REQUIRED ACTION:
Each record must be repeated exactly as it stands.

DATA:
□ □ □ □

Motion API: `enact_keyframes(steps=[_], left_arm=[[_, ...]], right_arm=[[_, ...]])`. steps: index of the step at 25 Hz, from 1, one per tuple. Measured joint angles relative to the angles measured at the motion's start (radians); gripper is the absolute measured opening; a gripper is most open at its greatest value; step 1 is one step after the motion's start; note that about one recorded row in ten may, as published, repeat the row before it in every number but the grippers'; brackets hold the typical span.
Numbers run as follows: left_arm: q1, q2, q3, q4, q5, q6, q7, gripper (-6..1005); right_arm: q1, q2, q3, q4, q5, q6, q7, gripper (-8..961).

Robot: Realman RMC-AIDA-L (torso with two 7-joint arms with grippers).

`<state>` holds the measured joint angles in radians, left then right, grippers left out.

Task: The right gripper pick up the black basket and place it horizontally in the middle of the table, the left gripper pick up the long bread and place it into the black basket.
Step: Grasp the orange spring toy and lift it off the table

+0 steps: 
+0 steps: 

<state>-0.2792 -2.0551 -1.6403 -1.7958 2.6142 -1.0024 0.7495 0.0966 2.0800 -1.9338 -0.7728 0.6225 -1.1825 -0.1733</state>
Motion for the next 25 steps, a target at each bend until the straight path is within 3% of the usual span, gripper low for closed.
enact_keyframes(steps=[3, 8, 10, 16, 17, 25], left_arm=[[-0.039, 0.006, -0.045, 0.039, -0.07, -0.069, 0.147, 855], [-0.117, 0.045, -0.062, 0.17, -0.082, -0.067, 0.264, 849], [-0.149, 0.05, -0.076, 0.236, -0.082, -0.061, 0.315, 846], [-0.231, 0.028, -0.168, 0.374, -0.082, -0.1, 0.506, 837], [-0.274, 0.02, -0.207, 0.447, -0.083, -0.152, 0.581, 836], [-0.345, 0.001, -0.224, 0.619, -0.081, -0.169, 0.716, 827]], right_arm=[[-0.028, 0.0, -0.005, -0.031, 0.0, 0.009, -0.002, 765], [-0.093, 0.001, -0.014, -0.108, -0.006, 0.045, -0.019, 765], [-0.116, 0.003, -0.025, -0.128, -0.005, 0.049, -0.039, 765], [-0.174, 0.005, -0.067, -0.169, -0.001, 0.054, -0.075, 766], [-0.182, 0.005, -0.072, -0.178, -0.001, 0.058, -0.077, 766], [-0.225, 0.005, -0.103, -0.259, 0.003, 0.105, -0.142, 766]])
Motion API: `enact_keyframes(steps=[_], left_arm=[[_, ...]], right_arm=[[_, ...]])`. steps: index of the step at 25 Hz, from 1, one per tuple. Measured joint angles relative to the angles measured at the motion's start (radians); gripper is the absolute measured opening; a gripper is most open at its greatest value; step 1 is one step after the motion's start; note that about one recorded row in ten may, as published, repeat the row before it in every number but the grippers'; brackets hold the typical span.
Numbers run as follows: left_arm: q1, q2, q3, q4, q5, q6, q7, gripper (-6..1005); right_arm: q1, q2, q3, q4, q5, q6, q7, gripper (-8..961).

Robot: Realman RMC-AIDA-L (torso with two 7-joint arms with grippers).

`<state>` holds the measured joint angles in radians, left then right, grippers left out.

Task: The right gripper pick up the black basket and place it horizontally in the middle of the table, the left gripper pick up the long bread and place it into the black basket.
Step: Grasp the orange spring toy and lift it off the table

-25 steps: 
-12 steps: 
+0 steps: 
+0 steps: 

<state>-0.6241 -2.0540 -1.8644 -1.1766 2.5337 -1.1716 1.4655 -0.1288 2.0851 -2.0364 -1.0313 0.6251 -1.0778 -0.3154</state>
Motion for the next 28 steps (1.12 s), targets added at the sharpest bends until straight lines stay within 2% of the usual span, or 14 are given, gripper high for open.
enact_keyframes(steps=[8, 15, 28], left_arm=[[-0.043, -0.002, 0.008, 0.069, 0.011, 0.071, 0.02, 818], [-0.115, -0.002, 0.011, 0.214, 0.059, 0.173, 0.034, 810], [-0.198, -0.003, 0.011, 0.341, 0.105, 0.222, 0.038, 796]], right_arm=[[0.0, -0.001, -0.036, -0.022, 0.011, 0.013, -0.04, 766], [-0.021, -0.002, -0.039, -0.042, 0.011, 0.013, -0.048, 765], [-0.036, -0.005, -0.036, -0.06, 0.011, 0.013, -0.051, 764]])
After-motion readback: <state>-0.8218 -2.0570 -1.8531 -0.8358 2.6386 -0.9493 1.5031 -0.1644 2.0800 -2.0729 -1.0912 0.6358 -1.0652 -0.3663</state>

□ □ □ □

OUTPUT OF THE TASK:
Motion API: `enact_keyframes(steps=[_], left_arm=[[_, ...]], right_arm=[[_, ...]])`. steps: index of the step at 25 Hz, from 1, one per tuple. Measured joint angles relative to the angles measured at the motion's start (radians); gripper is the absolute measured opening; a gripper is most open at its greatest value; step 1 is one step after the motion's start; note that about one recorded row in ten may, as published, repeat the row before it in every number but the grippers'; brackets hold the typical span.
Numbers run as follows: left_arm: q1, q2, q3, q4, q5, q6, q7, gripper (-6..1005); right_arm: q1, q2, q3, q4, q5, q6, q7, gripper (-8..961).

Robot: Realman RMC-AIDA-L (torso with two 7-joint arms with grippers).

`<state>` holds the measured joint angles in radians, left then right, grippers left out.

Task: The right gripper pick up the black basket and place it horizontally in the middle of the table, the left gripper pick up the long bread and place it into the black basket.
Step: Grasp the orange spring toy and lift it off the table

+0 steps: 
+0 steps: 

<state>-0.2792 -2.0551 -1.6403 -1.7958 2.6142 -1.0024 0.7495 0.0966 2.0800 -1.9338 -0.7728 0.6225 -1.1825 -0.1733</state>
Motion for the next 25 steps, a target at each bend until the straight path is within 3% of the usual span, gripper low for closed.
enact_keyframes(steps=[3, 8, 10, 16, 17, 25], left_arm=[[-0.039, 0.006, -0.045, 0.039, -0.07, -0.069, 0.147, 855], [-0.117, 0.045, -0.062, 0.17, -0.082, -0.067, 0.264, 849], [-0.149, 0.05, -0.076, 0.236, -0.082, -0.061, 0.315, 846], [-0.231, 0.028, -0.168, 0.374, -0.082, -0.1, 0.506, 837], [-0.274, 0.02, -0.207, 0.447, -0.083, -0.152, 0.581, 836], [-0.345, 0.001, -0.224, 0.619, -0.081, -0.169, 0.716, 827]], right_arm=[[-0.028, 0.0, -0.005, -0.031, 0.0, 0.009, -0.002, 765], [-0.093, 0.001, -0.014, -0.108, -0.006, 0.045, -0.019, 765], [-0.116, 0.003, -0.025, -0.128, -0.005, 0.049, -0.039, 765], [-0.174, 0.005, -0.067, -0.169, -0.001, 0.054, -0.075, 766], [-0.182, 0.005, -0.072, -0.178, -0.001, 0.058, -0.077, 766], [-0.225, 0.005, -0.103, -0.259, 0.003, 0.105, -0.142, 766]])
Motion API: `enact_keyframes(steps=[_], left_arm=[[_, ...]], right_arm=[[_, ...]])`. steps: index of the step at 25 Hz, from 1, one per tuple. Measured joint angles relative to the angles measured at the motion's start (radians); gripper is the absolute measured opening; a gripper is most open at its greatest value; step 1 is one step after the motion's start; note that about one recorded row in ten may, as published, repeat the row before it in every number but the grippers'; brackets hold the typical span.
Numbers run as follows: left_arm: q1, q2, q3, q4, q5, q6, q7, gripper (-6..1005); right_arm: q1, q2, q3, q4, q5, q6, q7, gripper (-8..961).

Robot: Realman RMC-AIDA-L (torso with two 7-joint arms with grippers).

`<state>` holds the measured joint angles in radians, left then right, grippers left out.

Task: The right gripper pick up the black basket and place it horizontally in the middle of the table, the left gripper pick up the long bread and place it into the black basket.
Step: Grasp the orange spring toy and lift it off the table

-25 steps: 
-12 steps: 
+0 steps: 
+0 steps: 

<state>-0.6241 -2.0540 -1.8644 -1.1766 2.5337 -1.1716 1.4655 -0.1288 2.0851 -2.0364 -1.0313 0.6251 -1.0778 -0.3154</state>
Motion for the next 28 steps (1.12 s), targets added at the sharpest bends until straight lines stay within 2% of the usual span, or 14 are given, gripper high for open.
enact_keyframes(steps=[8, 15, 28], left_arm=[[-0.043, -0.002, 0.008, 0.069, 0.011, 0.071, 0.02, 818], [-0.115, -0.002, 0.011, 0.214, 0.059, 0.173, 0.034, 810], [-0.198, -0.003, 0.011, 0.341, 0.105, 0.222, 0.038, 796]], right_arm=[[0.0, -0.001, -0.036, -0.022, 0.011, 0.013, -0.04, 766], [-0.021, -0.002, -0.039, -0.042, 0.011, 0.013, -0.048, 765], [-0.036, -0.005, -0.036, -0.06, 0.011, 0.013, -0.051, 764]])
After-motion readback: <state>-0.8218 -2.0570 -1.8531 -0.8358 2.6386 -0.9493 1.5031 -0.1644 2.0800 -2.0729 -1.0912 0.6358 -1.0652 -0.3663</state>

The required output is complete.